Themes addressed at recent challenges include reducing the ‘food-print’ of new hotels by embracing green roofs in design so produce for hotel kitchens can be grown as part of the building, architectural solutions that see less than 50 per cent less air conditioning cooling required, new food and beverage concepts to reduce food waste and more. Importantly, the challenges look at everything from hotel construction to the operational side to deliver commercially viable answers.
ANSWERING INDUSTRY CHALLENGES: DEFINING THE FORCES AFFECTING GROWTH AND CHANGE IN THE HOSPITALITY INDUSTRY
For von Stieglitz, the most exciting element is the collaboration between education institutes and industry to empower change.
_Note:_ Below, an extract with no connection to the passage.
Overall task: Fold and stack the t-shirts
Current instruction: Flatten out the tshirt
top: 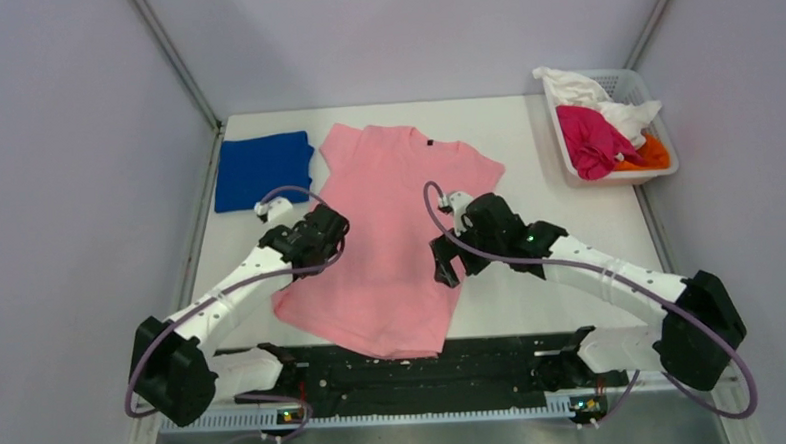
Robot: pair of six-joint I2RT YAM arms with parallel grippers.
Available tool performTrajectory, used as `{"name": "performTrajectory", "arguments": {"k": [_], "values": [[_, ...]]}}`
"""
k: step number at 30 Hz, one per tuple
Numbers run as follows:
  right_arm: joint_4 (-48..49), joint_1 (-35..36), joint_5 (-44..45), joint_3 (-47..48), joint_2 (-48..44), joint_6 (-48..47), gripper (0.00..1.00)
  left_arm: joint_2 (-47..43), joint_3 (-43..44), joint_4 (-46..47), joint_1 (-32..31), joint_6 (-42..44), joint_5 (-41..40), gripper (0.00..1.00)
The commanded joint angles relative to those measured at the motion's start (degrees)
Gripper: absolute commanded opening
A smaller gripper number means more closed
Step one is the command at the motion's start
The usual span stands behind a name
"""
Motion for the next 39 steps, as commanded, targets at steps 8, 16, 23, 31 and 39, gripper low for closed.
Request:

She says, “With these challenges we are seeing the knowledge that we gain increase year on year. By partnering with commercial organisations, and having travel and hospitality CEOs as part of these events, we are distributing impactful information to the industry. Business leaders set the challenges to our students, and so we are meeting real commercial needs with successful sustainable concepts. These contributions are helping the industry evolve.”
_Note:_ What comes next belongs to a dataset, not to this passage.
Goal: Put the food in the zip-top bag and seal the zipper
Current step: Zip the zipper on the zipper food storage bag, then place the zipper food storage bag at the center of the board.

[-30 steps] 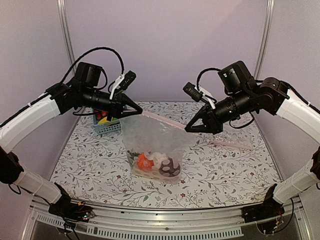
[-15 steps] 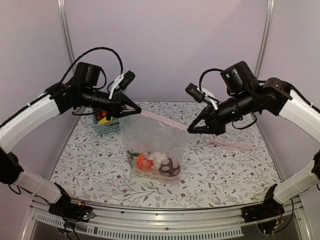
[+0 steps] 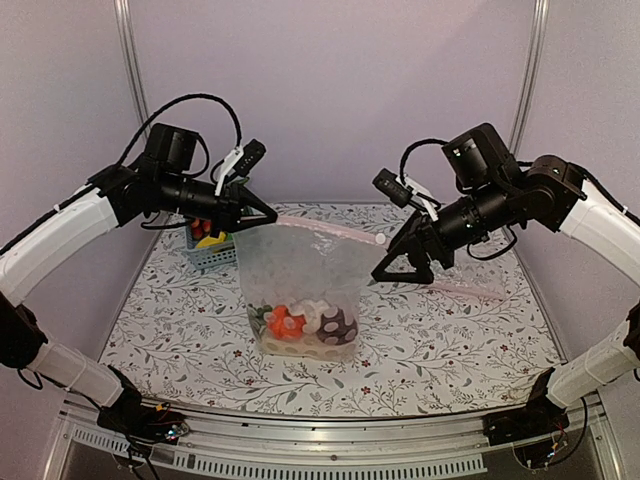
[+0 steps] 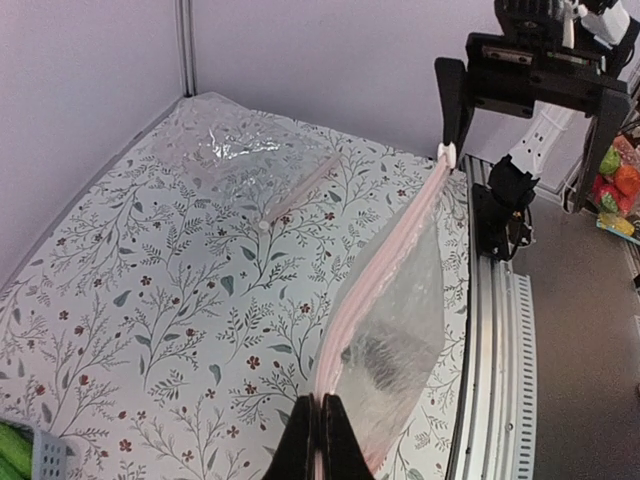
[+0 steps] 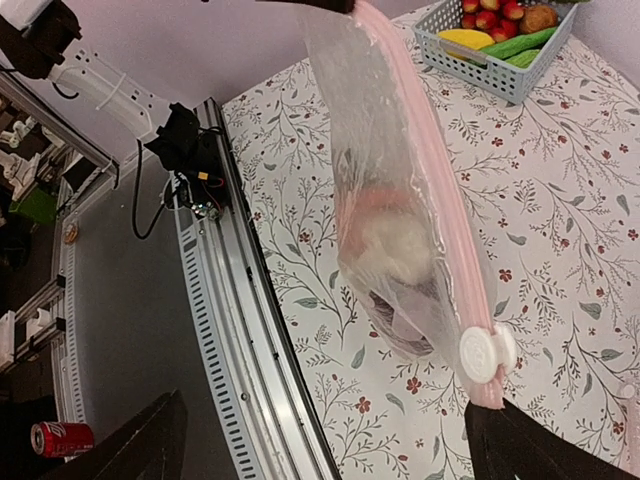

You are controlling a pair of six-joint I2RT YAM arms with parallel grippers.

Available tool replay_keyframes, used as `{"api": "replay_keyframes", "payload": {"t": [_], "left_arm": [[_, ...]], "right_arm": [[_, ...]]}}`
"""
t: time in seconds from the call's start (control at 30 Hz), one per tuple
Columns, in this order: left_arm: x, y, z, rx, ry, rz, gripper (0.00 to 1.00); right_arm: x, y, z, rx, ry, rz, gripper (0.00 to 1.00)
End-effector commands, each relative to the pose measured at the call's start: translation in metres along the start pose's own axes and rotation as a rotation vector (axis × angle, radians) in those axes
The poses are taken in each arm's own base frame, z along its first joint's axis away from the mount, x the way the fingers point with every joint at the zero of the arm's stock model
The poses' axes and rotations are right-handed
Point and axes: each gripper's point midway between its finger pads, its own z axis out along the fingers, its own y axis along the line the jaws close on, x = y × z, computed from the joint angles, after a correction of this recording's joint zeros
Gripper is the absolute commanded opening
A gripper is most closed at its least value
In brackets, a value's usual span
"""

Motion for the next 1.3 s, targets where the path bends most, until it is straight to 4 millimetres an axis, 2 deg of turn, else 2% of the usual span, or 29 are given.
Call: {"api": "replay_keyframes", "payload": {"t": [0.0,0.1,0.27,0.53,0.7,0.73,0.8,0.87,0.93,1.0,1.07,1.13,1.27], "left_arm": [[0.004,-0.001,0.005,0.008,0.02,-0.005,0.0],[0.004,0.001,0.006,-0.003,0.021,-0.008,0.0],[0.003,0.007,0.009,-0.023,0.012,-0.033,0.0],[0.014,0.049,0.016,-0.145,0.045,-0.167,0.0],[0.021,0.075,0.015,-0.199,0.049,-0.26,0.0],[0.022,0.079,0.015,-0.205,0.046,-0.268,0.04],[0.02,0.083,0.013,-0.201,0.027,-0.304,0.23],[0.012,0.079,0.01,-0.158,-0.011,-0.301,0.36],[0.002,0.071,0.004,-0.113,-0.055,-0.285,0.59],[-0.007,0.068,-0.005,-0.107,-0.099,-0.265,0.79],[-0.015,0.07,-0.019,-0.136,-0.139,-0.253,0.91],[-0.022,0.078,-0.036,-0.189,-0.179,-0.25,0.99],[-0.023,0.11,-0.078,-0.389,-0.256,-0.319,1.0]], "right_arm": [[-0.022,-0.01,-0.012,0.079,-0.109,0.021,0.99],[-0.031,-0.021,-0.024,0.171,-0.165,0.038,0.99],[-0.031,-0.042,-0.032,0.292,-0.19,0.083,0.99],[-0.024,-0.079,-0.033,0.364,-0.234,0.225,0.99],[-0.009,-0.108,-0.032,0.393,-0.256,0.319,0.99],[-0.006,-0.114,-0.033,0.402,-0.261,0.34,0.99],[0.001,-0.127,-0.035,0.422,-0.269,0.383,0.99],[0.006,-0.136,-0.039,0.438,-0.287,0.412,0.99],[0.009,-0.14,-0.041,0.438,-0.302,0.424,0.99],[0.011,-0.145,-0.047,0.452,-0.326,0.433,0.99],[0.016,-0.152,-0.052,0.472,-0.34,0.446,0.99],[0.02,-0.16,-0.056,0.489,-0.355,0.464,0.99],[0.028,-0.175,-0.063,0.524,-0.379,0.498,0.99]]}}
Answering the industry’s challenges has been a focus area for the university during the pandemic. Thesis work has shifted from practical to theoretical, with students’ research work heavily concentrated on the pandemic and its long term impact. While students may not have been able to experience as many placements, they have worked alongside industry leaders to support the sector in adapting to fundamental change. “We’ve been able to deliver more consultancy projects than ever before,” outlines von Stieglitz. “Our students are making a meaningful contribution to how the hospitality industry responds and plans ahead in these times of crisis. Our adaptability has allowed the hotel school to play a key role in innovating and coming up with new ideas that will set a course for the future success of the industry.”
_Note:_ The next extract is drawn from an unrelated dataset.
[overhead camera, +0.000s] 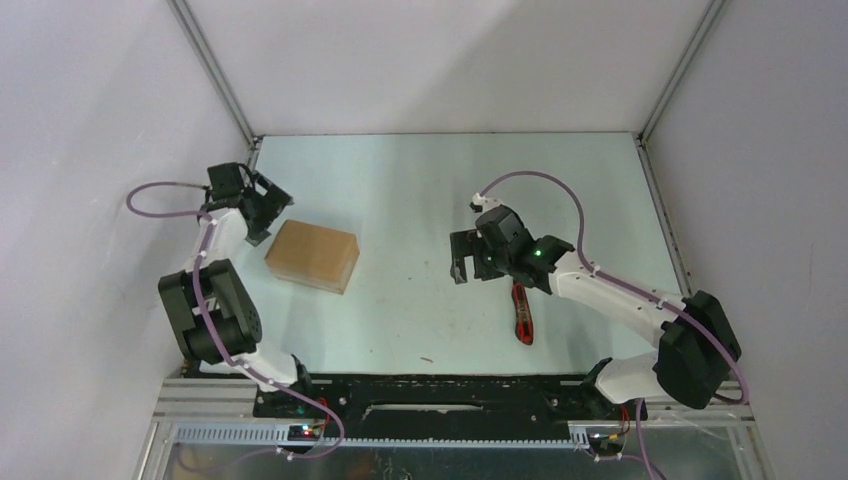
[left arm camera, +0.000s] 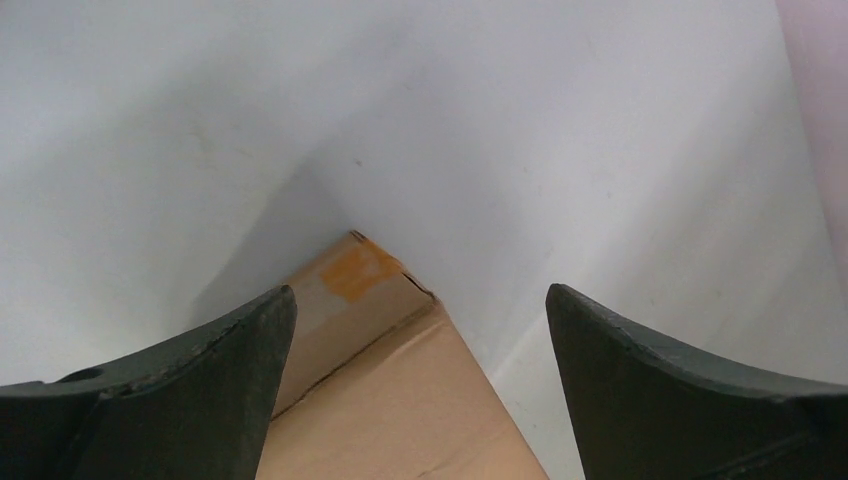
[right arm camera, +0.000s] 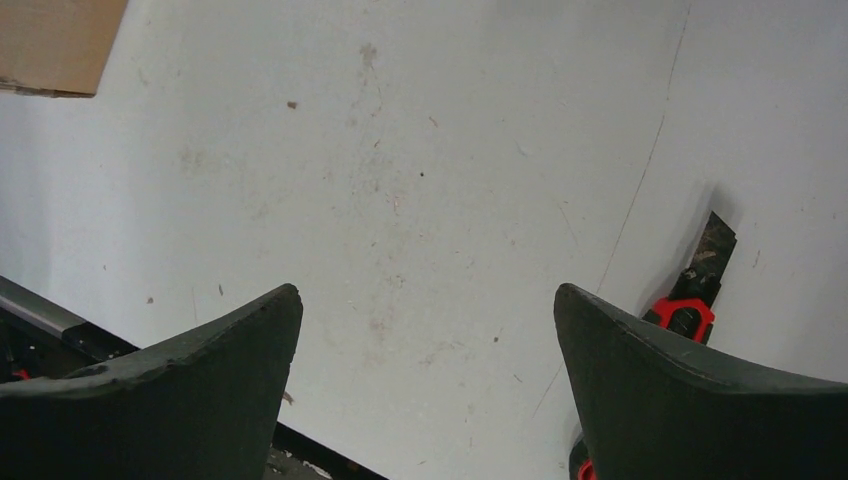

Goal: Unpack the express box

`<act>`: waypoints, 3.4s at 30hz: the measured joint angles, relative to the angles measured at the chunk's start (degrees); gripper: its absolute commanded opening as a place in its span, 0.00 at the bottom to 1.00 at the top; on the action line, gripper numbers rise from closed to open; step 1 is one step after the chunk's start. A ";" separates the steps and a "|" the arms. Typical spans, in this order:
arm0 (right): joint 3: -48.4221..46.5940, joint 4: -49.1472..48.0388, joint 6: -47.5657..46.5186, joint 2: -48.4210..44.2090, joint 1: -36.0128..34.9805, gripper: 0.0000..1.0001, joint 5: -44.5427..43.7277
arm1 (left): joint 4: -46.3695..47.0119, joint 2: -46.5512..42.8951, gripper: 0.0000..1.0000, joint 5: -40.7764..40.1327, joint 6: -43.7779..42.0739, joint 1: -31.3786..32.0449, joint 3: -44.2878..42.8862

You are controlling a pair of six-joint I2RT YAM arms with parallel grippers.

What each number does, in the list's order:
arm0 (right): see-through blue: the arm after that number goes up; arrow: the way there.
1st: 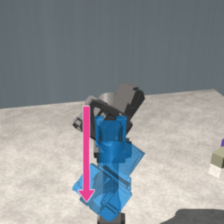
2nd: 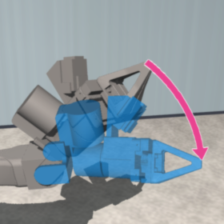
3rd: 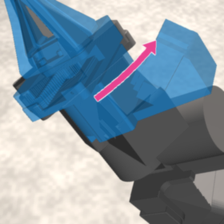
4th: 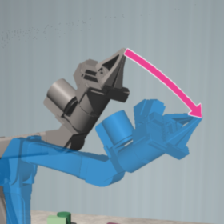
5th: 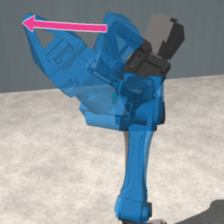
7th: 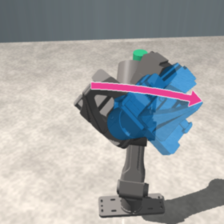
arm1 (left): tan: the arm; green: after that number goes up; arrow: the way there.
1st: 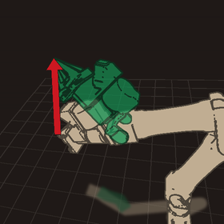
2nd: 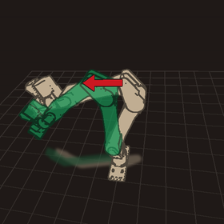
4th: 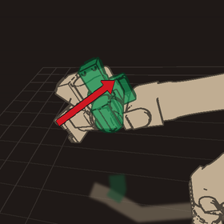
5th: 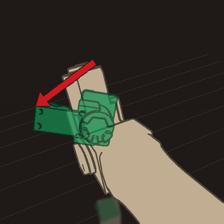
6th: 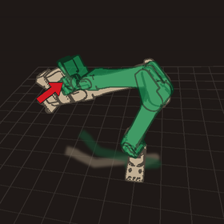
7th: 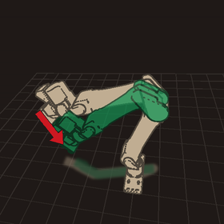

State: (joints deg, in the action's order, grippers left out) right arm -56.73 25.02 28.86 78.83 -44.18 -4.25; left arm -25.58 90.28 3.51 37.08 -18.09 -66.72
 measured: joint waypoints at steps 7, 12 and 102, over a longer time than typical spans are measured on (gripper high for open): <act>0.74 -2.60 -0.02 2.36 -1.53 1.00 0.81 | 6.82 -1.20 0.98 6.19 2.80 7.23 7.89; 0.74 -5.97 -1.36 4.02 -3.39 1.00 1.40 | 8.15 -2.97 0.98 8.31 5.46 19.02 10.71; -19.41 -6.27 -6.73 34.36 1.55 0.52 2.23 | -7.96 -14.03 1.00 -5.55 3.93 31.91 10.97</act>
State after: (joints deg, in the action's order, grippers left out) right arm -76.14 18.74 22.13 113.19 -42.63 -2.02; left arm -33.54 76.25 -2.04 41.01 13.82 -55.75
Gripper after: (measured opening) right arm 0.522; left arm 0.990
Always passionate about how Hotelschool The Hague brings together supporting industry challenges with enhancing education, von Stieglitz is proud of the flexibility and adaptability of the university. “From the bigger picture of remaining relevant to both industry and education, to more practical day-to-day operations, we are a beautiful example of how to be more relevant if we always look to contribute more,” she explains. Just one area in which the university is delivering this is a pilot around regular testing of students so that dormitories can function as normal. The applications of the results from this pilot will help set out the pathway for how hospitality can re-open safely in a world where we have to learn to live with Covid-19 for the long term.
The Covid-crisis has allowed the university more time and resource to shine a light on industry challenges that need addressing, and also provided circumstances where significant reappraisals and reapproaches are possible for the businesses they are supporting. It is these ‘beautiful examples’ of contact moments between industry and education that are shaping positive changes in travel and hospitality.